Autophagy is a fundamental catabolic process that has been reported to be involved in the progression of a variety of diseases. It can serve a protective role in OC cells from cell death since it may enhance resistance to cisplatin (105). A previous investigation revealed that cisplatin treatment activated autophagy, whereas Bcl-2-associated athanogene 3 attenuated cisplatin resistance by inhibiting autophagy (106). However, recent studies have also suggested that autophagy can inhibit the growth of OC, since it has been found to promote OVCAR-3 cell death (107). By contrast, findings from another previous study suggested that inhibition of autophagy promoted the proliferation and invasion of OC cells via the PI3K/AKT/mTOR pathway (108). These findings demonstrated that autophagy is a double-edged sword in the regulation of OC physiology. Sirt3 serves an important role in the maintenance of intracellular homeostasis in OC. Previous studies have indicated that there is a close mutual regulatory relationship between Sirt3 and autophagy, which are linked by the aforementioned signaling pathways in the present review. Metformin-induced overexpression of Sirt3 promoted apoptosis and mitochondrial dysfunction whilst increasing the activation of AMPK in OC cell lines (109). In addition, metformin has been documented to promote autophagy in OC (110). S1, a novel Bcl-2 inhibitor, has also been reported to exert autophagic effects in OC by interrupting the interaction between Bcl-2 and beclin1 in OC to promote apoptosis (111); however, high doses and longer exposure of S1 can overpower the protective function of autophagy and induce apoptosis (112,113). Yang et al (114) previously found that S1 promoted JNK3 expression, thus increasing cell sensitivity to apoptosis. Sirt3 can also regulate autophagy via the glutathione S-transferase P/JNK/autophagy pathway, such that Sirt3 knockdown has been demonstrated to alleviate S1-induced apoptosis (Fig. 2) (37).

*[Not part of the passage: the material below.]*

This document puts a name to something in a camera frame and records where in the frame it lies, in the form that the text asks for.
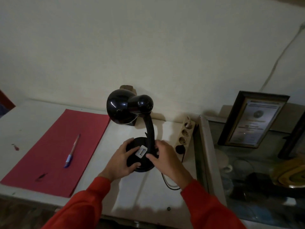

Autophagy serves an important role in recycling damaged organelles and maintaining intracellular homeostasis. Sirt3 is a potential therapeutic target, since it has been previously reported to activate autophagy. In the present review, although the potential relationship between Sirt3 and autophagy in OC was explored, there remains an insufficient number of studies on this topic. The associated underlying mechanism in the Sirt3-induced autophagic process in OC remains unclear. With further study, novel insights into the molecular relationship between Sirt3 and autophagy may contribute to the development of novel therapeutic interventions for OC.